Snapshot freezes Debian guest

mike87

New Member
Jan 20, 2017
6
0
1
38
Kaiserslautern/Germany
Normaly I'm using pve-autosnap to generate snapshots on a regular base.
On one cluster I got a weird problem: Whenever I snapshot my Debian system it instantly freezes. I can only stop this machine. There are absolutly no logs regarding this incident. The cpu load just raises.
First I thought it was caused by the harddisk encryption in the guest machine.

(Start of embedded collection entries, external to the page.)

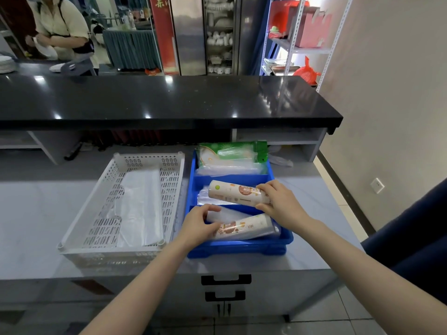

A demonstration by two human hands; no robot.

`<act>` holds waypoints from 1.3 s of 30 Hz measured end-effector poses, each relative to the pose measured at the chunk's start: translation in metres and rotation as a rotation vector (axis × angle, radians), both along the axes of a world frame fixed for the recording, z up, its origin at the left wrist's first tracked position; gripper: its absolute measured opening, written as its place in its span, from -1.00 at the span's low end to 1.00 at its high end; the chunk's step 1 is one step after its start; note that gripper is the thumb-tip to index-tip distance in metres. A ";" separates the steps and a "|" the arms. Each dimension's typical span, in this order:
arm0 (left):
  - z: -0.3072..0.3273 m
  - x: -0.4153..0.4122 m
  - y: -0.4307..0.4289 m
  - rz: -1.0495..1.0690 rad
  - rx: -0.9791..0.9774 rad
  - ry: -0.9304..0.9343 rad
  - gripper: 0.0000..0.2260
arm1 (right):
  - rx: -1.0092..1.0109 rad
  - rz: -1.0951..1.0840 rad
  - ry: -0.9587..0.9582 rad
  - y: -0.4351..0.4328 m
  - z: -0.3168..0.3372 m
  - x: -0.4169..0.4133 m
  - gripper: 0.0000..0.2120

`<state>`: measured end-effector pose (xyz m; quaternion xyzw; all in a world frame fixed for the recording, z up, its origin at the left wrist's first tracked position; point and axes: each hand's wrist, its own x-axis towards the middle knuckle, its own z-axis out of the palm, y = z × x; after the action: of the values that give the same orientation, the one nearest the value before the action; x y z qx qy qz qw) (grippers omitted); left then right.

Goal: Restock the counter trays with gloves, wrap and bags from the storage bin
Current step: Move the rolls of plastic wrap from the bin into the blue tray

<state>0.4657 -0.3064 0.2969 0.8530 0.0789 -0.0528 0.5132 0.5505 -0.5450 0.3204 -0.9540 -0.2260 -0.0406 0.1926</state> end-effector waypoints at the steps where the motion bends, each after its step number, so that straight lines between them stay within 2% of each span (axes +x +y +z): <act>1: 0.000 -0.001 0.000 0.000 0.034 -0.031 -0.62 | -0.001 0.003 -0.005 0.000 0.002 0.001 -0.53; 4: 0.001 -0.001 -0.002 0.024 0.096 -0.116 -0.54 | -0.001 0.011 -0.013 0.000 0.005 0.002 -0.54; 9: 0.009 -0.001 -0.002 0.122 -0.088 -0.160 -0.64 | -0.006 0.013 -0.017 -0.003 0.007 0.000 -0.54; 19: 0.029 -0.020 0.043 0.187 -0.380 -0.104 -0.66 | -0.002 0.030 0.043 -0.008 0.004 -0.002 -0.54; 24: 0.030 -0.027 0.049 0.140 -0.370 -0.054 -0.66 | -0.032 0.102 0.094 0.007 0.001 -0.003 -0.51; 30: 0.028 -0.031 0.054 0.108 -0.387 -0.040 -0.67 | -0.084 0.190 0.261 0.021 0.007 0.001 -0.52; 36: 0.023 -0.028 0.048 0.168 -0.435 -0.013 -0.69 | 0.068 0.175 0.321 0.026 0.008 -0.007 -0.64; 39: 0.020 -0.025 0.040 0.216 -0.486 -0.016 -0.69 | 0.096 0.197 0.360 0.022 0.011 -0.013 -0.59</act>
<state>0.4411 -0.2659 0.3168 0.6916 0.1505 -0.0085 0.7064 0.5371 -0.5234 0.3319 -0.9089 -0.2781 0.1390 0.2780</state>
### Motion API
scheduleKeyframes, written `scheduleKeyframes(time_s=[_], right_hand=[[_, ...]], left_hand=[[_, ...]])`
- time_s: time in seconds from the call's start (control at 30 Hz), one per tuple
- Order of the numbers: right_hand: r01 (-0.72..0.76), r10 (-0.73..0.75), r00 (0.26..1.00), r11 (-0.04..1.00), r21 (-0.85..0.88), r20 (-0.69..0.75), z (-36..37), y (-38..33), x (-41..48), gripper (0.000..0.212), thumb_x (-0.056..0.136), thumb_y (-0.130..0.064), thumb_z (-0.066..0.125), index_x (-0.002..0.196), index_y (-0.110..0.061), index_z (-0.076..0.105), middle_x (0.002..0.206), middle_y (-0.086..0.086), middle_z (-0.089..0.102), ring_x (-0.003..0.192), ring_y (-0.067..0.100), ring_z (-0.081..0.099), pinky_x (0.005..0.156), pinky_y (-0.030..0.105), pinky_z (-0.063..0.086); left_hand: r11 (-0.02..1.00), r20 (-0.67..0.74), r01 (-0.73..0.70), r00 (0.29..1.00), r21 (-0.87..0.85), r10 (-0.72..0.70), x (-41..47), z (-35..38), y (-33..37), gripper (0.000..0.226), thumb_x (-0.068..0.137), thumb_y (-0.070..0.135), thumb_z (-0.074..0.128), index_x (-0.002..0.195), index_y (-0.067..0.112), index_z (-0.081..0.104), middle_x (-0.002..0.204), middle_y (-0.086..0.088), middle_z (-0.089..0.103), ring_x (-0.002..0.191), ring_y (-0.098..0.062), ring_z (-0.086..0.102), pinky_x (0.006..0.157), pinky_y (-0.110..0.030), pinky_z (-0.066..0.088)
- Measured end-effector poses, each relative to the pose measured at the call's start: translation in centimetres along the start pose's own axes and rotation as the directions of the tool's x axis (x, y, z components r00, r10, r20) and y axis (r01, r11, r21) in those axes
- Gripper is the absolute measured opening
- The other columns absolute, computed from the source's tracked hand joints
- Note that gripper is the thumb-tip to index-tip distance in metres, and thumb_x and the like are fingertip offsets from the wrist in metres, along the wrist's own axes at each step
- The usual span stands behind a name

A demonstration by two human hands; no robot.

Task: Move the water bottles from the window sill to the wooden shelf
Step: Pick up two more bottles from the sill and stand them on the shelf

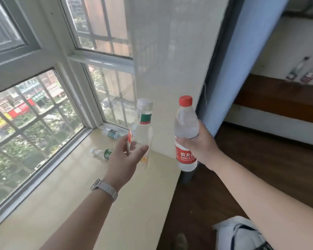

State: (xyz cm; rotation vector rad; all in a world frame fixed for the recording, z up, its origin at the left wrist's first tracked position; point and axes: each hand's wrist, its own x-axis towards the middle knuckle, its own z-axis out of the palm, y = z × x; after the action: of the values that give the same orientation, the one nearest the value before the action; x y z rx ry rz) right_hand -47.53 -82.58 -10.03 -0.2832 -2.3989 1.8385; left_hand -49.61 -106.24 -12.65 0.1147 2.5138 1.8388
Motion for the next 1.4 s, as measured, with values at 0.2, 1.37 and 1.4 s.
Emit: scheduleKeyframes(time_s=[0.2,1.37,1.4], right_hand=[[-0.039,0.041,0.971,0.999,0.014,-0.234,-5.1,1.0,-3.7,0.042,0.076,-0.021,0.079,0.111,-0.029,0.057,0.096,-0.005,0.072,0.088,0.015,0.071,0.083,0.046,0.059],[-0.136,0.12,0.764,0.99,0.024,-0.634,-43.7,9.6,7.6,0.054,0.074,-0.036,0.081,0.119,-0.037,0.051,0.108,-0.01,0.065,0.101,0.018,0.065,0.087,0.043,0.057],[-0.144,0.127,0.75,0.989,0.028,-0.649,-45.1,9.9,7.8,0.054,0.075,-0.035,0.081,0.12,-0.037,0.051,0.109,-0.009,0.065,0.101,0.018,0.065,0.088,0.044,0.057]], left_hand=[[0.995,0.229,-0.096,0.969,0.001,0.093,1.3,4.8,1.0,0.051,0.079,0.056,0.07,0.12,0.034,0.05,0.107,0.004,0.068,0.097,-0.009,0.065,0.074,-0.019,0.045],[0.973,0.638,-0.202,0.736,-0.109,0.224,17.1,47.4,20.0,0.068,0.069,0.067,0.065,0.122,0.025,0.059,0.107,0.008,0.072,0.093,-0.01,0.071,0.083,-0.033,0.057],[0.974,0.637,-0.201,0.738,-0.108,0.223,17.4,48.8,20.6,0.07,0.069,0.068,0.065,0.124,0.025,0.059,0.108,0.008,0.071,0.093,-0.01,0.07,0.084,-0.033,0.057]])
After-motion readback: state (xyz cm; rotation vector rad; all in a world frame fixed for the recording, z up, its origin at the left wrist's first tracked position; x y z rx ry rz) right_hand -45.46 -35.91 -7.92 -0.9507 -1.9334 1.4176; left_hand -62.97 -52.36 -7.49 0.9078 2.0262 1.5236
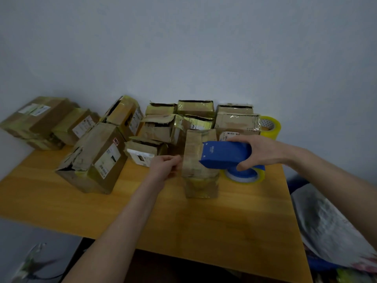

So I made a freshinstall without encryption but exact the same error happens.
Did anyone experienced a similar problem and got a solution? I support several systems and never saw this behaviour.

Host System:
CPUs 12 x Intel(R) Xeon(R) CPU E5-1650 v4 @ 3.60GHz (1 Socket)
Kernel Version Linux 4.4.35-2-pve #1 SMP Mon Jan 9 10:21:44 CET 2017
PVE Manager Version pve-manager/4.4-5/c43015a5
Storage: local raid-z1 6x 4TB HDD

Guest:
Debian 8
Linux hostname 3.16.0-4-amd64 #1 SMP Debian 3.16.36-1+deb8u2 (2016-10-19) x86_64 GNU/Linux
 
Hi,

Do you use the qemu-guest-agent?
If yes check the guest fs is still frozen.

Code:
qm agent  <VMID> fsfreeze-status
 
So I installed the qemu-guest-agent, activated in proxmox and run the script. No freeze.
May I was just lucky or it solved the problem. I'll keep an eye on it.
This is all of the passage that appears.